Sunflowers, 2006 |
I've always enjoyed "taking pictures" and made some beautiful shots during my travels even with cheap point-and-shoot cameras, but when my dad gave me his sturdy old Nikon FG in 1993, just after I moved to New Mexico, I discovered a whole new world. To see a good picture is one thing, to refine it and make it great quite another, and I found myself entranced with the process of framing a shot, deciding what the real focus should be, and then discovering something entirely different than what I'd thought I was taking a picture of.
The shot above, taken in my previous garden, started out as a picture of the bright yellow sunflower up in the right-hand corner, but as I played with the focus I suddenly saw the amazing tendrils of the sunflower bud right under my nose, and so I got down on one knee and made that the picture. It's one of my favorites, out of more than 16 years of pictures.

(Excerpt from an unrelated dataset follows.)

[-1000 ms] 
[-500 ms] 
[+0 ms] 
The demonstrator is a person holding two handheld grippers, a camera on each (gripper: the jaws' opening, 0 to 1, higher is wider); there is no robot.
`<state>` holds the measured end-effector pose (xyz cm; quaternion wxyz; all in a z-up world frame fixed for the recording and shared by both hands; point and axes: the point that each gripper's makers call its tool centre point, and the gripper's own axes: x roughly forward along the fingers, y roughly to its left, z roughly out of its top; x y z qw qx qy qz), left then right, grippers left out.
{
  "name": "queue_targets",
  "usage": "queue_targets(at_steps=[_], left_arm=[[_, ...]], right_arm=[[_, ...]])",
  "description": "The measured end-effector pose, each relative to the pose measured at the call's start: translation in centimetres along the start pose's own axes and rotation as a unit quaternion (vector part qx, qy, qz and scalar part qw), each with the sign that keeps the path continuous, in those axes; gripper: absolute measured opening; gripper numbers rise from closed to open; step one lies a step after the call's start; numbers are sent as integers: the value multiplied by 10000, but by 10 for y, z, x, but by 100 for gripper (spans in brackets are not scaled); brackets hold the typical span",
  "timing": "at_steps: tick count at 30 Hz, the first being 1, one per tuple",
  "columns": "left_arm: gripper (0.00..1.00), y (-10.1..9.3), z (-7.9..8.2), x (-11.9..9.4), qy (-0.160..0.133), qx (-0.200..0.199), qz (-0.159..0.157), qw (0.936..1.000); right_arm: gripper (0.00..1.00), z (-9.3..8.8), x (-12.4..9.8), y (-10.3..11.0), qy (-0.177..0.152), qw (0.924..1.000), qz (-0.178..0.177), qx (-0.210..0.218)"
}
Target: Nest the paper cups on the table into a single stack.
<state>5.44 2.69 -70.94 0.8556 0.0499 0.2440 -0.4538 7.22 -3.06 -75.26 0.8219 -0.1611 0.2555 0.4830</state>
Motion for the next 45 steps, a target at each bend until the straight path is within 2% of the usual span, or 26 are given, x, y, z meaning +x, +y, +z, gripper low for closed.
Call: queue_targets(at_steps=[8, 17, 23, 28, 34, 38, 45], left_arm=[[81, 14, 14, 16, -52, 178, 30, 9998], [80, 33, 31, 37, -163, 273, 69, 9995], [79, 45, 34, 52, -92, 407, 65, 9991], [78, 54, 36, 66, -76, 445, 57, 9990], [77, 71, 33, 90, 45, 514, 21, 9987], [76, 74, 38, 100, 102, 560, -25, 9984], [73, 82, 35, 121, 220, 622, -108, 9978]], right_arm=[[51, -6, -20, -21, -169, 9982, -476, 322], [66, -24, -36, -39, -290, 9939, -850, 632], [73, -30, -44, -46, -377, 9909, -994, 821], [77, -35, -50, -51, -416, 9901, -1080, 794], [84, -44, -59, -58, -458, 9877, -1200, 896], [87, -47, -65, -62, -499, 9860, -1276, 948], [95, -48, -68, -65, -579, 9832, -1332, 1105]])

I have missed my photography road trips, my backyard experiments, my moments of deep reverie as I really looked at a rock with lichens or a tree with moss or the skeleton of a dead tree against a flaming sunset. I have missed being outside, period, which is where I do most if not all of my photography. When I moved to the hinterlands of western New Mexico I lost access to decent film processing, making the fun part -- seeing the pictures -- nearly impossible; and my ex still won't give me back the FG and my lenses (he claims he can't find them; I'm pretty sure he pawned them right after I left him). I'd been making do with a decent digital point-and-shoot but a deep scratch on the lens has ended its usefulness, so I am sans camera and feel... bereft, like I am missing the huge part of my life that my visual meditations had become. This will change soon, and I cannot wait. Well, I can; I've waited for several years... So, unless Jewelry Mojo comes home soon, expect a lot of photo blog posts soon.